With everyone and everything more connected than ever before, it has become common to use a social media account as a means to register and log in to other platforms. The goal of this article is to demonstrate how you can configure a Salesforce Community to support Social Sign On and enable users to access your Community with their social media account.


Hurray, no coding skills are required

Although one section covers some code, the reader is not assumed to have any programming knowledge. If needed, you can always ask your friendly neighborhood IT-guy to write that pesky code for you! Now, without further ado, let’s see what Social Sign On has in store for us.


Authentication Providers

An [...] authentication provider lets your users log in to your Salesforce org using their login credentials from a third-party service provider. So basically, an authentication provider provides authentication, shocking! In other words, we can ask e.g. Google (or any other authentication provider) to tell Salesforce that we are who we say we are, and we can then let Salesforce decide on what to do with this information.

An authentication provider needs just a little configuration. Let’s do this first by navigating to setup > Identity > Auth. Providers, clicking on ‘new’ on the authentication provider list and selecting ‘Google’ . Salesforce supports most of the popular authentication providers such as Google, Facebook, LinkedIn and Twitter by default. With the Winter ‘20 release, Apple ID will also be added to the list. It is even possible to use your own, custom authentication provider, but we would need a whole new blog post to cover that so we’ll leave it for another occasion.

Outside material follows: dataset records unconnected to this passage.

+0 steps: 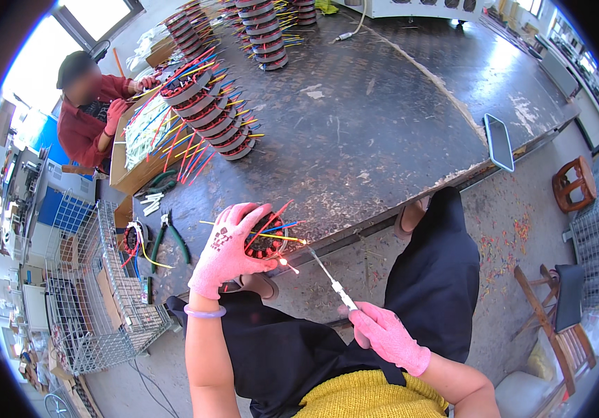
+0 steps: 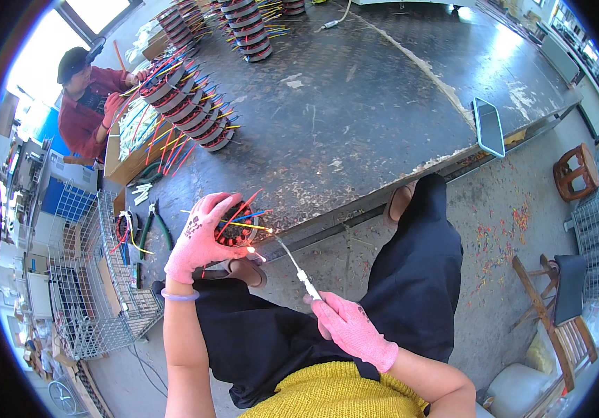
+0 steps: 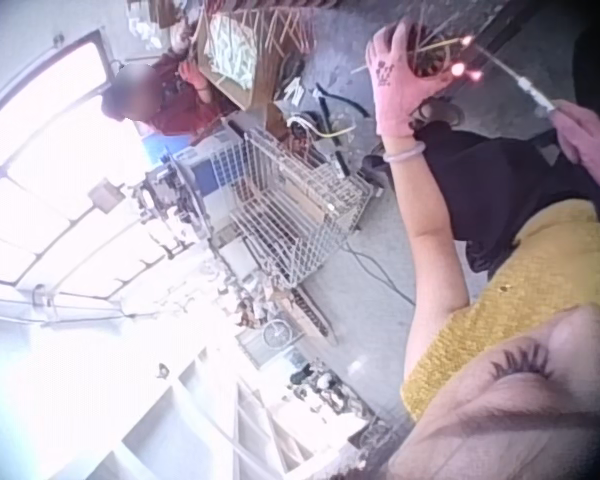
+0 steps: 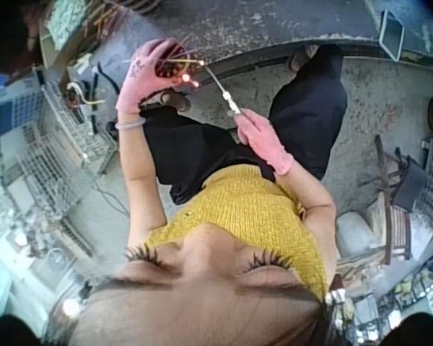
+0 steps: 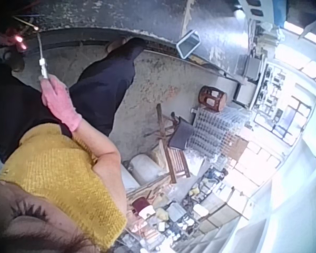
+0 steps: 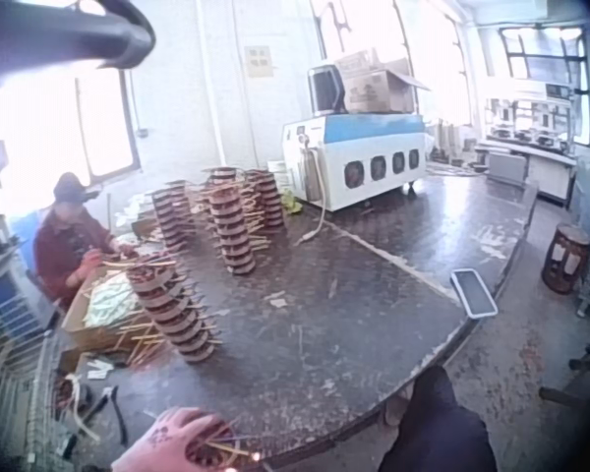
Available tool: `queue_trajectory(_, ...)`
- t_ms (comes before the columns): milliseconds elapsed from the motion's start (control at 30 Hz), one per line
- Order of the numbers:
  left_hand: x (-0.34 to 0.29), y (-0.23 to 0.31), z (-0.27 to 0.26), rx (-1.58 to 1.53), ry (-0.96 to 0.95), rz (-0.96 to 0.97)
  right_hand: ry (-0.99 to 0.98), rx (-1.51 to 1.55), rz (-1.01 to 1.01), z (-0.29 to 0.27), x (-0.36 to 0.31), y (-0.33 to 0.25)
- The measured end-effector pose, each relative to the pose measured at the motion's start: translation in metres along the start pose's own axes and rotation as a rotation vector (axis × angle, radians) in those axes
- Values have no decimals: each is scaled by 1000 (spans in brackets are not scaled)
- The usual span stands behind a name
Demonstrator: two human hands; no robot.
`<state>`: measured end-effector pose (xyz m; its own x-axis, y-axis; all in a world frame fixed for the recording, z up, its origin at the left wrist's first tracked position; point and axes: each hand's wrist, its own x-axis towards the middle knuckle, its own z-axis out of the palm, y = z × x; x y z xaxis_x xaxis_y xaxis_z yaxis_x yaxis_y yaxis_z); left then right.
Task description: The person solders wire connections on a circular component using a soldering iron and later trims excess wires with pliers.
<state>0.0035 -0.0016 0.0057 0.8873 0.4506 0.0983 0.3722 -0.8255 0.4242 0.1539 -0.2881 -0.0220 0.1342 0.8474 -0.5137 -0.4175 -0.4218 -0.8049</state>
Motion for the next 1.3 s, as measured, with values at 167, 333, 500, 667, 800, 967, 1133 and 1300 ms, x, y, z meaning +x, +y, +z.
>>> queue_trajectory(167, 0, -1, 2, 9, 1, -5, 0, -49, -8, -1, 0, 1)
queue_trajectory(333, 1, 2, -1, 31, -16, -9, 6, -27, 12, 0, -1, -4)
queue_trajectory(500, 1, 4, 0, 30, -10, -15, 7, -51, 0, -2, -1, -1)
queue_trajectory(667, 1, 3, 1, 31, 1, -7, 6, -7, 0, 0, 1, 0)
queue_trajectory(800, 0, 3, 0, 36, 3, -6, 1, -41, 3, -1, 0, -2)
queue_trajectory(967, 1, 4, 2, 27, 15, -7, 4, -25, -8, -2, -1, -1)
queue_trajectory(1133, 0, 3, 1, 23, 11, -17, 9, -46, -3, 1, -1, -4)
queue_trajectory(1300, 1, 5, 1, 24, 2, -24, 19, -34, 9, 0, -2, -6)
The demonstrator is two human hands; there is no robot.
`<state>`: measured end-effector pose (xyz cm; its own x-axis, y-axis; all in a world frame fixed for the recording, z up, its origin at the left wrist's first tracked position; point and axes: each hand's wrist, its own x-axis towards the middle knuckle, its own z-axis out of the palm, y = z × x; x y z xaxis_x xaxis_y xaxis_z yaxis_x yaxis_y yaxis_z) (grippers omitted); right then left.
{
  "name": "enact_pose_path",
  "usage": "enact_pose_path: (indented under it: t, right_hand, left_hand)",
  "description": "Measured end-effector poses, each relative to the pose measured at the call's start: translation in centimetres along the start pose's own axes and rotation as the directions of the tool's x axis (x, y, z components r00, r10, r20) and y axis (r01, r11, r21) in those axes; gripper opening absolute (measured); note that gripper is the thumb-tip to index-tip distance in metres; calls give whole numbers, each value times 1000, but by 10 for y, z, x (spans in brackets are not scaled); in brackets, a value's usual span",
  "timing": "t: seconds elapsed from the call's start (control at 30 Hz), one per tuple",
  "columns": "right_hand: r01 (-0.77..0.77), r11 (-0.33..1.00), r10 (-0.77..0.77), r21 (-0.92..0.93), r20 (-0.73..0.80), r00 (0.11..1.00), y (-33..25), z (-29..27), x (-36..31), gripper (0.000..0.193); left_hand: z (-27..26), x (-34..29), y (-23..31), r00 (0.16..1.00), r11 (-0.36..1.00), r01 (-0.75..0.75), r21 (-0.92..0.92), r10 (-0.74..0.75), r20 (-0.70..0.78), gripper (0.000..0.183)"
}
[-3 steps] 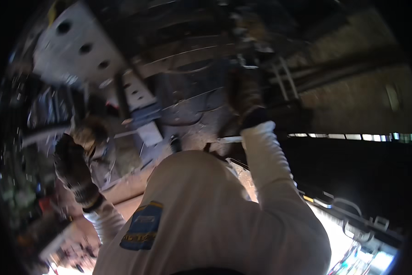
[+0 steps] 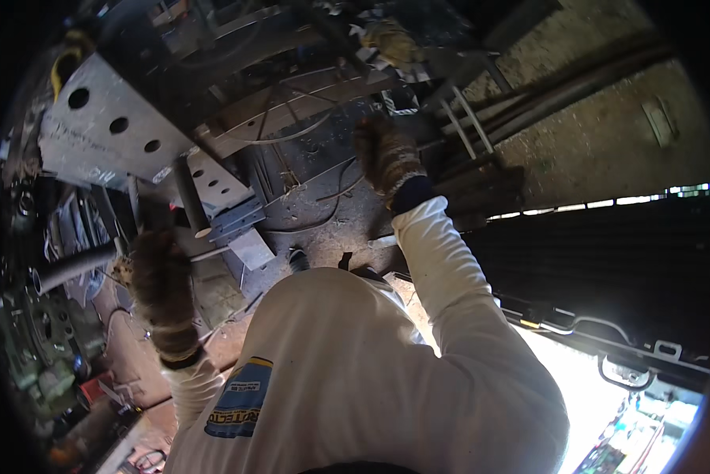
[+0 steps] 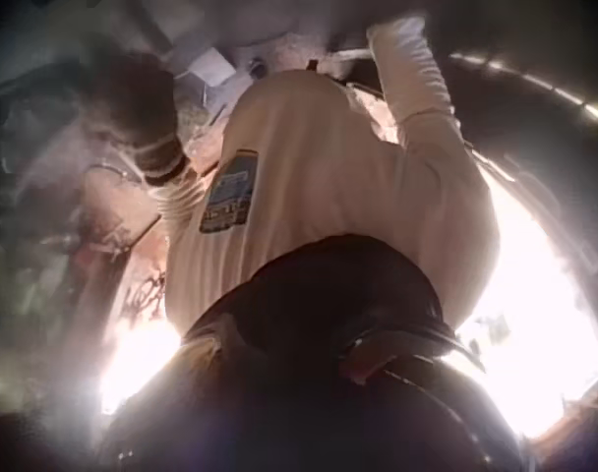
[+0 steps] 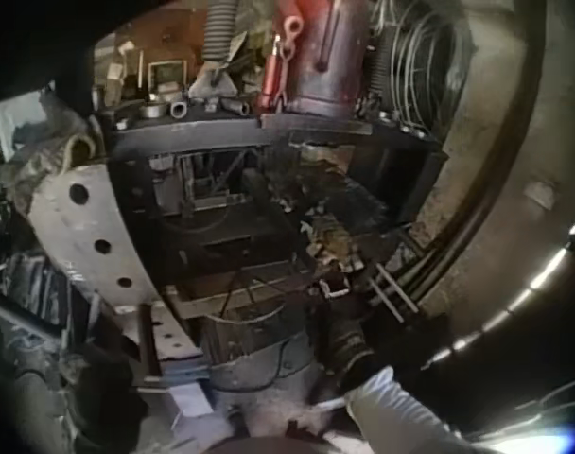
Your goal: The person positions a curved metal frame on a workbench and marks points on it using chalk. They then walk to a large metal machine, pull and bend a metal rod by hand, and return to the workbench to continue positioning the frame.
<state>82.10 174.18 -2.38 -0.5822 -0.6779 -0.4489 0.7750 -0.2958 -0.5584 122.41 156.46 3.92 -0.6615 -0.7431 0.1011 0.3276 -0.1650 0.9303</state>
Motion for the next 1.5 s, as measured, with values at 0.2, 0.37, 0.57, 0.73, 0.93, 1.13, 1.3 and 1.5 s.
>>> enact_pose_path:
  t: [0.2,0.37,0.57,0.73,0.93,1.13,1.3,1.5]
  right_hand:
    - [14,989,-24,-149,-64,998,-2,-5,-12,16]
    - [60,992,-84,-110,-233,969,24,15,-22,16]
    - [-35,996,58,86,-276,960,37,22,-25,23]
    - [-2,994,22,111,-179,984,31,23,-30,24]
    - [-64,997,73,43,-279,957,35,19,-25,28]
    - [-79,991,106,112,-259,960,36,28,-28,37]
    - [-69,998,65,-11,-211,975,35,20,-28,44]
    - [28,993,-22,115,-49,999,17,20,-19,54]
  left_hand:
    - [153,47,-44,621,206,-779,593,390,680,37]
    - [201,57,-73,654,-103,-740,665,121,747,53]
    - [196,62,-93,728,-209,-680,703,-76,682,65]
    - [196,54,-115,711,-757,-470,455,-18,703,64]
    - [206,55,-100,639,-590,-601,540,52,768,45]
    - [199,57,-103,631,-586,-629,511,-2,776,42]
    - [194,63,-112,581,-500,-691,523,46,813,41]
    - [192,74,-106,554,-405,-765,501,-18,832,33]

Now for the authentication provider details: for our convenience, Salesforce does most of the heavy lifting by default so we don’t necessarily need to fill in a lot of details. In its most basic form, we only need to provide the following information:

  • Name: The name of the url provider. This is the label that will be displayed on your community login page.
  • Registration Handler: This is the small bit of code I talked about earlier. Here we will define the matching process between the data received from the authentication provider and our Salesforce user. To keep it simple, this article matches the authentication data’s email-address with the e-mail address of a user in Salesforce, and logs in as that user when found. The ‘Automatically create a registration handler template’ link can be used to generate a basic registration handler Apex class, or, you can start from the registration handler used in this article: show me the code.
  • Execute Registration As: The registration handler Apex class will run in the context of the specified user, so make sure this user has the Manage Users permission!
  • Icon URL: The icon that will be displayed on the community login page.

The authentication provider then looks something like this:


Let's match those users!

As already said, the registration handler takes care of the matching process between a Salesforce user and the authentication data received from the authentication provider. As this Apex class must implement the Auth.RegistrationHandler interface, we must implement two methods:

  • createUser: Here, we do the matching. We can decide on which fields to look for a corresponding user in Salesforce and we can even create a new user when we can’t find a match!
  • updateUser: Updates the specified user’s information. This method is called if the user has logged in before with the authorization provider and then logs in again. This method can be empty if we don’t want to update the user’s information with the received authentication information.

The authentication information that we receive depends on the authentication provider but most common fields such as an e-mail address are nearly always there. The Apex class used in this article can be found right here.


Enabling Social Sign On as a login option

Sweet, we’re almost there! The last piece of the puzzle is to enable your freshly made authentication provider as a login option in your community. This can be done by navigating to the community’s ‘Administration’ section (Setup > Communities > All Communities > Workspace > Administration) and checking the authentication provider’s box under the ‘Login and registration’ tab, as demonstrated hereunder.


Tadaa, logging in got a bit more social!

Finally, when a user now tries to log in to your community, he or she will have the option to log in with a social media account, just like all the other cool kids!


What’s next?

Confetti and champagne of course! You may now showboat your Social Sign On configuration skills in the community of your own or your customers! Hooray!